#### [Assigned task]
From the entries below, work out the number of lines that hold the word "clothes", and give that number alone.

Data extract START

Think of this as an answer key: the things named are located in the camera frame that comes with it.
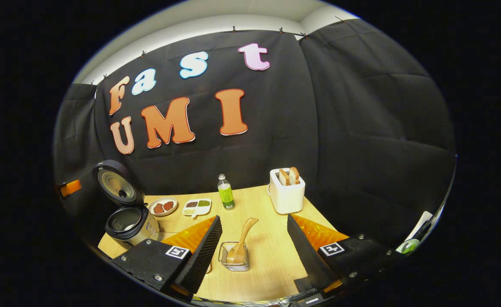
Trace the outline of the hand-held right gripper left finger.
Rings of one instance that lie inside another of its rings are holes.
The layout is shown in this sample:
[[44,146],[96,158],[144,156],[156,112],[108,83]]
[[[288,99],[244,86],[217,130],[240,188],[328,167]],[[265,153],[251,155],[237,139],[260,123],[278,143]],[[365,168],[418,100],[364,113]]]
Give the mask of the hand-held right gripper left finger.
[[143,241],[112,261],[155,291],[189,302],[201,286],[221,234],[221,218],[216,215],[164,241]]

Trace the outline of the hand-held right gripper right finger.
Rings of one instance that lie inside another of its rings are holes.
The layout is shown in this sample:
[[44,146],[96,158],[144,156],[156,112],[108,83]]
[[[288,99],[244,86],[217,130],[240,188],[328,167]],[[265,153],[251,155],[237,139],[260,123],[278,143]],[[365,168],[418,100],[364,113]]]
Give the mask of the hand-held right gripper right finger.
[[348,236],[297,214],[286,227],[311,284],[326,295],[362,288],[405,258],[372,236]]

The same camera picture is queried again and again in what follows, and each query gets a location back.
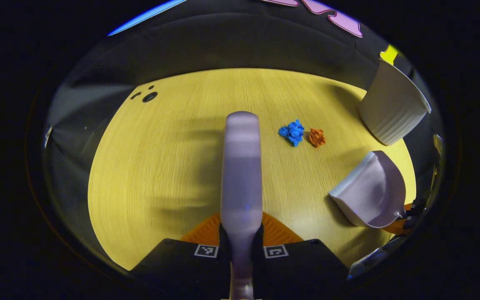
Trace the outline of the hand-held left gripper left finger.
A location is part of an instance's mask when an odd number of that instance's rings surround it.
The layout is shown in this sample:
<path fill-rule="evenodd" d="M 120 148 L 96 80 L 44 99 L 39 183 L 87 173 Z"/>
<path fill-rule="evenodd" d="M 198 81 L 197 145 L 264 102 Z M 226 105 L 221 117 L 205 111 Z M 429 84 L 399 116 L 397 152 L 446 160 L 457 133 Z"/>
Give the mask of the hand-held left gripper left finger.
<path fill-rule="evenodd" d="M 228 250 L 220 214 L 215 213 L 179 240 L 162 239 L 130 274 L 169 294 L 229 294 Z"/>

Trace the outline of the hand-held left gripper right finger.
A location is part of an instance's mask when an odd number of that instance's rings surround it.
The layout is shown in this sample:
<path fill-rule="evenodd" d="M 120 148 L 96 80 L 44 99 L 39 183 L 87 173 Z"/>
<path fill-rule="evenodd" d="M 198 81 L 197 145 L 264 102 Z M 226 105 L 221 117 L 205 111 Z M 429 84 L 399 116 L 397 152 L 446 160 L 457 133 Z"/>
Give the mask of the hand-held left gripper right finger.
<path fill-rule="evenodd" d="M 269 213 L 263 213 L 252 245 L 256 295 L 328 295 L 349 270 L 319 239 L 304 240 Z"/>

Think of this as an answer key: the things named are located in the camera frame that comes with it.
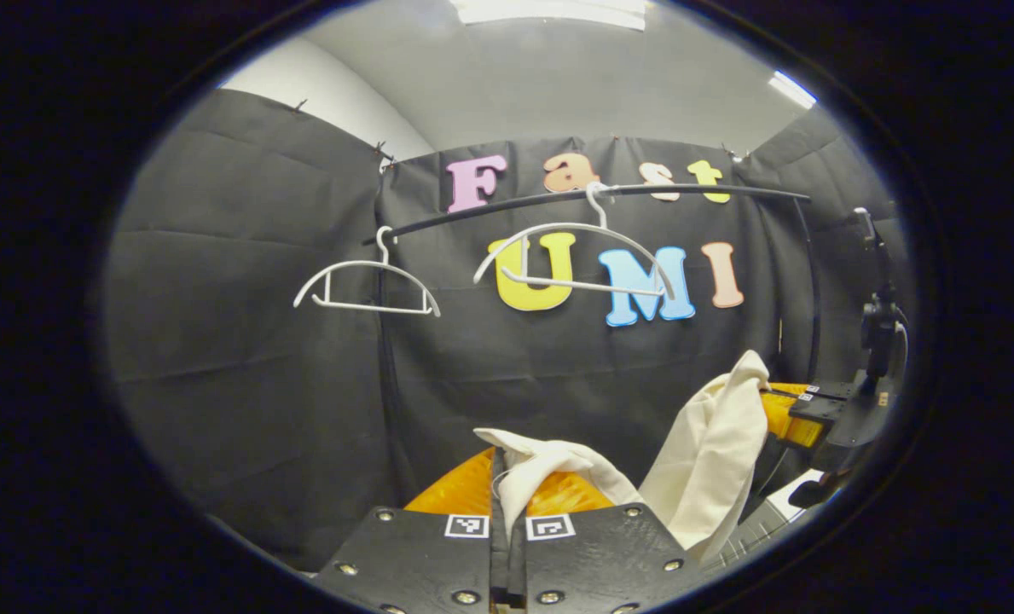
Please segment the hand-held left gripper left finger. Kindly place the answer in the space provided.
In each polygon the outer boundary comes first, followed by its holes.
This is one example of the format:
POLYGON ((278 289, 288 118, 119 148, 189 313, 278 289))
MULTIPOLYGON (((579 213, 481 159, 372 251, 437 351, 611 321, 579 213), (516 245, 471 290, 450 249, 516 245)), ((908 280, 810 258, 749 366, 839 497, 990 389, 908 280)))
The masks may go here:
POLYGON ((488 448, 405 507, 370 510, 313 583, 362 614, 494 614, 509 545, 488 448))

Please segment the cream button shirt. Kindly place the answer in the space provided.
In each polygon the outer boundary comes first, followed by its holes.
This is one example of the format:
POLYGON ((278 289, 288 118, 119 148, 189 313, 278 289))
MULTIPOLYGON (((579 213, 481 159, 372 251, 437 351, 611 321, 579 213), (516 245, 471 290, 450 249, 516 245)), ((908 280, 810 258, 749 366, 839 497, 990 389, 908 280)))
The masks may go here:
POLYGON ((506 521, 521 516, 549 475, 575 473, 612 504, 647 505, 693 559, 714 557, 737 527, 767 442, 760 394, 769 389, 768 377, 760 355, 748 350, 730 372, 698 389, 640 486, 584 444, 475 429, 503 451, 507 470, 495 489, 506 521))

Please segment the white plastic clothes hanger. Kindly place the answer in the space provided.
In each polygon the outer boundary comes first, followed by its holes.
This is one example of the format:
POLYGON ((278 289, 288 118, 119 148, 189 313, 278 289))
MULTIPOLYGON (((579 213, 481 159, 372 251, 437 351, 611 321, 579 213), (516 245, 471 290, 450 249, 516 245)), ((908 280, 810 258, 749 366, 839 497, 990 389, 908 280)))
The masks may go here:
POLYGON ((602 182, 589 183, 584 189, 583 195, 586 198, 586 202, 588 202, 589 206, 596 212, 597 217, 599 217, 599 221, 596 224, 556 222, 527 227, 527 229, 523 229, 521 232, 504 240, 498 248, 490 252, 490 255, 484 257, 484 260, 480 262, 480 265, 476 268, 472 277, 472 283, 479 283, 484 277, 484 272, 495 263, 496 258, 508 247, 517 244, 519 245, 519 272, 514 273, 510 268, 501 268, 502 274, 512 282, 526 285, 546 285, 546 287, 568 287, 571 290, 589 290, 608 294, 638 294, 651 297, 667 297, 670 299, 677 298, 677 293, 673 288, 673 280, 670 279, 666 268, 658 262, 658 257, 654 253, 651 253, 650 250, 643 248, 643 245, 640 245, 638 241, 631 240, 630 237, 609 229, 605 207, 599 201, 601 198, 613 201, 617 195, 622 193, 623 187, 620 185, 609 186, 604 185, 602 182), (639 250, 644 257, 647 257, 651 261, 653 268, 658 273, 658 279, 653 283, 654 288, 646 290, 644 287, 617 287, 617 285, 601 285, 591 282, 558 280, 554 279, 554 277, 535 277, 529 275, 529 255, 527 255, 525 247, 529 237, 533 234, 542 235, 550 232, 561 232, 561 230, 604 235, 605 237, 611 237, 613 240, 622 242, 628 247, 639 250))
POLYGON ((327 310, 354 310, 363 312, 378 312, 378 314, 432 316, 440 318, 442 315, 439 303, 432 295, 429 288, 405 268, 400 268, 391 264, 391 253, 387 242, 392 241, 392 245, 397 244, 397 237, 393 234, 394 228, 383 225, 378 228, 374 235, 374 244, 379 250, 380 257, 377 260, 350 259, 336 264, 330 264, 325 268, 319 268, 315 275, 309 277, 295 297, 293 297, 292 308, 296 310, 307 298, 316 306, 327 308, 327 310), (344 268, 372 268, 374 272, 387 272, 400 275, 403 279, 412 282, 421 292, 421 303, 418 308, 397 308, 387 306, 387 304, 359 304, 354 302, 336 302, 332 299, 332 277, 336 272, 344 268))

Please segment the black clothes rail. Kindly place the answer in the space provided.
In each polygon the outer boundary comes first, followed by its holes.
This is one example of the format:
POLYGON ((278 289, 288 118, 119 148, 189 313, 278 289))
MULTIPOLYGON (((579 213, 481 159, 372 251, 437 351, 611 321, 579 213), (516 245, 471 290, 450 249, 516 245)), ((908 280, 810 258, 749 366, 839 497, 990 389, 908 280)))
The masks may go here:
MULTIPOLYGON (((748 197, 760 197, 763 199, 771 198, 792 201, 792 210, 795 211, 795 215, 798 218, 799 226, 803 234, 803 249, 804 255, 806 255, 807 258, 809 283, 812 293, 811 337, 807 376, 809 378, 813 378, 818 373, 819 360, 821 357, 822 306, 821 283, 817 264, 817 255, 815 255, 812 233, 810 232, 806 215, 804 215, 803 212, 803 205, 810 203, 812 198, 809 197, 809 195, 799 194, 798 191, 784 191, 747 186, 690 185, 690 183, 674 183, 674 185, 604 186, 598 187, 596 194, 599 197, 613 198, 627 197, 627 195, 658 194, 658 191, 675 191, 676 194, 748 195, 748 197)), ((404 225, 402 227, 393 227, 393 229, 387 230, 385 234, 387 237, 394 238, 395 240, 395 238, 399 238, 402 235, 420 232, 421 230, 431 229, 432 227, 445 224, 469 220, 469 218, 482 217, 483 215, 522 209, 522 207, 552 205, 553 203, 565 202, 569 200, 580 200, 585 197, 586 191, 577 189, 569 191, 547 191, 546 194, 529 195, 529 197, 515 197, 503 200, 502 202, 492 203, 492 205, 469 207, 469 209, 462 210, 460 212, 447 213, 445 215, 440 215, 440 217, 429 218, 429 220, 422 220, 413 224, 404 225)))

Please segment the small ceiling light panel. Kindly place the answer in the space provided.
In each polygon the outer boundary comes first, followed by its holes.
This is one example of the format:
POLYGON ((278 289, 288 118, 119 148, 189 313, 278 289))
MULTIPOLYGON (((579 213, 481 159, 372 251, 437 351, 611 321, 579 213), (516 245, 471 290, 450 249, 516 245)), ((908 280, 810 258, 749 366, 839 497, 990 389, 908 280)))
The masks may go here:
POLYGON ((773 72, 772 77, 768 79, 768 85, 801 108, 809 110, 817 105, 817 97, 780 71, 773 72))

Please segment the black backdrop cloth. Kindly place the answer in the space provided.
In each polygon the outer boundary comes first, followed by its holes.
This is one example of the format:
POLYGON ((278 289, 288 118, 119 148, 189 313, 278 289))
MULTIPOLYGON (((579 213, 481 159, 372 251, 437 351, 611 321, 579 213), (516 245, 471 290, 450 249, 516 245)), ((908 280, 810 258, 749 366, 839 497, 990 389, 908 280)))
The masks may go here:
POLYGON ((122 407, 183 493, 266 552, 318 571, 373 507, 401 506, 483 449, 477 427, 580 443, 634 484, 698 389, 755 350, 779 381, 846 380, 866 364, 860 316, 878 284, 856 207, 884 235, 909 331, 921 306, 894 198, 822 110, 733 163, 720 148, 650 137, 514 136, 380 169, 366 142, 258 95, 211 93, 165 136, 110 244, 102 307, 122 407), (492 202, 545 191, 578 154, 608 185, 658 163, 692 182, 706 162, 733 185, 809 202, 698 194, 619 197, 615 232, 682 256, 694 312, 562 288, 549 310, 504 302, 472 276, 531 225, 592 224, 585 200, 520 207, 402 236, 391 260, 441 317, 328 310, 293 300, 319 268, 378 256, 379 227, 447 213, 451 165, 500 156, 492 202))

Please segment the large ceiling light panel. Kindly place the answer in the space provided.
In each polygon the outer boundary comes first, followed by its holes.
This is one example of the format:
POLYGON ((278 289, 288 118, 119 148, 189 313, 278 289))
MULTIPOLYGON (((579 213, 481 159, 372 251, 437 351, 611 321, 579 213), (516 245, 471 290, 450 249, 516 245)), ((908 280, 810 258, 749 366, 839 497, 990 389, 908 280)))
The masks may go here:
POLYGON ((504 20, 576 20, 637 32, 646 29, 648 0, 449 0, 467 25, 504 20))

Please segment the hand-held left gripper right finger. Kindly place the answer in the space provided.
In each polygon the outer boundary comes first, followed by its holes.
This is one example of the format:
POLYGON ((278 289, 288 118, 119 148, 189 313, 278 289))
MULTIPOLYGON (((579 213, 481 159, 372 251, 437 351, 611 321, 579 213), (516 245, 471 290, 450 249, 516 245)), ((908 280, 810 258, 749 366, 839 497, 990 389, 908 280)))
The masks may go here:
POLYGON ((647 504, 612 504, 573 472, 544 479, 511 536, 507 602, 522 614, 646 614, 703 582, 647 504))

Data extract END

#### [Result of the task]
2